312 Patients With Very Early Onset Colorectal Cancer Have Increased Microsatellite Instability

Abstract

INTRODUCTION: The incidence of colorectal cancer (CRC) in young patients has been increasing. This has led to increase interest in the molecular patterns and epigenetics of CRC in this age group. Microsatellite instability has been noted to be a positive prognostic factor in CRC. We aimed to evaluate the disease and molecular characteristics of patients with early-onset CRC (40-49 years of age) and compare them with those of very early-onset CRC (<40 years of age).
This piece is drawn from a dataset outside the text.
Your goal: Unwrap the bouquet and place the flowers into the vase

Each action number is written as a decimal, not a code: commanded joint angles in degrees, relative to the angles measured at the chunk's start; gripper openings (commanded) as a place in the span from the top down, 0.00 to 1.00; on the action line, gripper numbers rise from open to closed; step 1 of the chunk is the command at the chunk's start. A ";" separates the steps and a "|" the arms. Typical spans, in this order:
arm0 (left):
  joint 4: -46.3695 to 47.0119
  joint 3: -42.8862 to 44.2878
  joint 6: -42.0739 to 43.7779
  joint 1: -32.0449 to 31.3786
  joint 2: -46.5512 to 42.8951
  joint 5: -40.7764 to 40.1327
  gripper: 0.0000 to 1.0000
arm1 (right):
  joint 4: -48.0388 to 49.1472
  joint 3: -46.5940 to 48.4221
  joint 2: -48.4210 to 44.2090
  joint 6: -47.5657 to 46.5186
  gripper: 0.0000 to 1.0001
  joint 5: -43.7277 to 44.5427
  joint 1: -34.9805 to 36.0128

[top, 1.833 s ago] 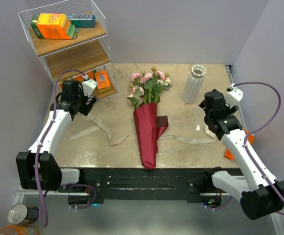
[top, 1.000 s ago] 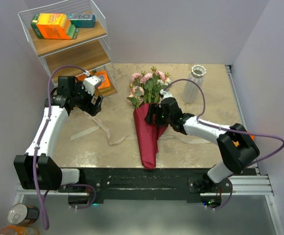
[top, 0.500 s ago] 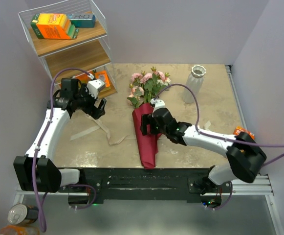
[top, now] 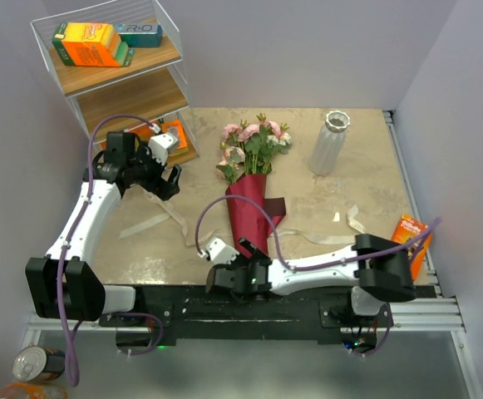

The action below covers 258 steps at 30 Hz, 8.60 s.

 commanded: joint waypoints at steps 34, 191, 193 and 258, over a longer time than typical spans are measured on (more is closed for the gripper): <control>1.36 2.14 -0.31 1.79 -1.66 -1.49 0.00 | -35.41 21.23 12.34 27.63 0.33 26.77 -3.01; -17.27 46.00 23.24 -7.87 43.61 36.83 0.01 | 1.27 19.72 -20.20 4.75 0.42 -8.14 -35.45; -17.18 44.51 25.69 -8.05 43.61 39.11 0.01 | 1.62 19.55 -20.20 4.75 0.42 -8.58 -35.45; 1.96 28.96 2.00 -25.55 20.41 3.30 0.01 | 0.22 10.93 -30.13 5.54 0.34 -5.95 -35.54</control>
METHODS: A retrospective cross-sectional study was performed using our electronic pathology database. All patients diagnosed with CRC between January 2012 and September 2018 were included. Data regarding patient demographics, comorbid conditions and patient presentation was noted. We also noted information regarding the location, staging and molecular features of CRC. RESULTS: A total of 627 patients with CRC were identified. Out of these, 117 (18.6%) were younger than 50 years of age (early-onset CRC). From patients < 50 years of age, 74 (63.2%) had early-onset CRC (40-49 years of age) and 36.8% of patients had very early-onset (<40 years of age). The mean age was 45.4 in those between 40-49 years of age and 33.5 in those < 40 years of age. The most common complaint in early-onset CRC was rectal bleeding (44.6%), while abdominal pain was the most common (39.5%) complaint in the very-early onset CRC group. There were no differences in stage of CRC among both groups. Microsatellite instability (MSI) was more common in patients with very early-onset CRC (40.7 vs 13.6%, P-value = 0.009) as compared to those with early onset CRC. Other clinical and molecular features of patients with very-early onset CRC are summarized in Table 1. CONCLUSION: There are unique clinical characteristics and molecular features in patients with very-early onset CRC. Our study shows that patients very early-onset CRC have increased MSI. Although our study limitations include a small sample size and an experience from a single center, our findings suggest that further understanding of molecular features in patients with very early-onset CRC is needed to improve diagnosis and management of CRC in this age group.